I'm trying to fill null values in my continuous variables column with random numbers. I tried the code below but can't seem to get the null values to be filled with a random number. Any thoughts?
df.mask(np.random.choice([True, False], size=df.shape, p=[.2,.8]))
CodePudding user response:
A simple solution (but not optimal) is to create a dataframe with the same shape and index/columns labels then use fillna
:
df = df.fillna(pd.DataFrame(np.random.random(df.shape),
index=df.index, columns=df.columns))
CodePudding user response:
Did you ever tried pandas.DataFrame.fillna ?
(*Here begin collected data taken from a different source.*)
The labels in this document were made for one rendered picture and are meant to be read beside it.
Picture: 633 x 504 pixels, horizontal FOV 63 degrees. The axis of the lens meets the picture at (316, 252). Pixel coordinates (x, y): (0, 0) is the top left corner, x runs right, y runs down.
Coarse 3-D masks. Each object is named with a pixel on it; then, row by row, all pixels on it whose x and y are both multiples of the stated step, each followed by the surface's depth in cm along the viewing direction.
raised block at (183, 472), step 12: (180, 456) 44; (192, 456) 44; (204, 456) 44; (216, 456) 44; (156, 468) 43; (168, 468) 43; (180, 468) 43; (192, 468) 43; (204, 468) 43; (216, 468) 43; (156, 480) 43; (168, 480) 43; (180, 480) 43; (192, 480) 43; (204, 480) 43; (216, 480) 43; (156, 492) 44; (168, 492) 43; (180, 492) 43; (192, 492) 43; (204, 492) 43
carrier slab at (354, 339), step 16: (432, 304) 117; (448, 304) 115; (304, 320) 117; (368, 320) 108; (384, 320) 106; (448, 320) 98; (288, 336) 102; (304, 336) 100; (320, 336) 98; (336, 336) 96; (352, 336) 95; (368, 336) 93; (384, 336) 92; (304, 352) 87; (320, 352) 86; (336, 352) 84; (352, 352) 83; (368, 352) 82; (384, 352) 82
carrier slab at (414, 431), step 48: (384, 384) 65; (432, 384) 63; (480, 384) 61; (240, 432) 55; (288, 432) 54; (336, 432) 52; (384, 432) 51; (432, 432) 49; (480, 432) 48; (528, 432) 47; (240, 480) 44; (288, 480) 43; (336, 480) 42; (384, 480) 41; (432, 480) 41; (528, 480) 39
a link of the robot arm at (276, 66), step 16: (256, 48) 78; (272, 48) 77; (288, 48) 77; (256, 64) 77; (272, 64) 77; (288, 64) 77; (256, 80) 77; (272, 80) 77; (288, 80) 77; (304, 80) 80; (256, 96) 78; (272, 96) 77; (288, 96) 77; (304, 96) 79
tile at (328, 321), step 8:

Following the doc's page, let's create a df with nulls:
df = pd.DataFrame([[np.nan, 2, np.nan, 0],
[3, 4, np.nan, 1],
[np.nan, np.nan, np.nan, 5],
[np.nan, 3, np.nan, 4]],
columns=list("ABCD"))
df output:
A B C D
0 NaN 2.0 NaN 0
1 3.0 4.0 NaN 1
2 NaN NaN NaN 5
3 NaN 3.0 NaN 4
Then, I can fill the missing values with::
np.random.seed(42)
df.fillna(np.random.random())
Note: If you want to have reproducible code, it is good to seed the random number.
the new df with missings filled up
A B C D
0 0.950714 2.000000 0.950714 0
1 3.000000 4.000000 0.950714 1
2 0.950714 0.950714 0.950714 5
3 0.950714 3.000000 0.950714 4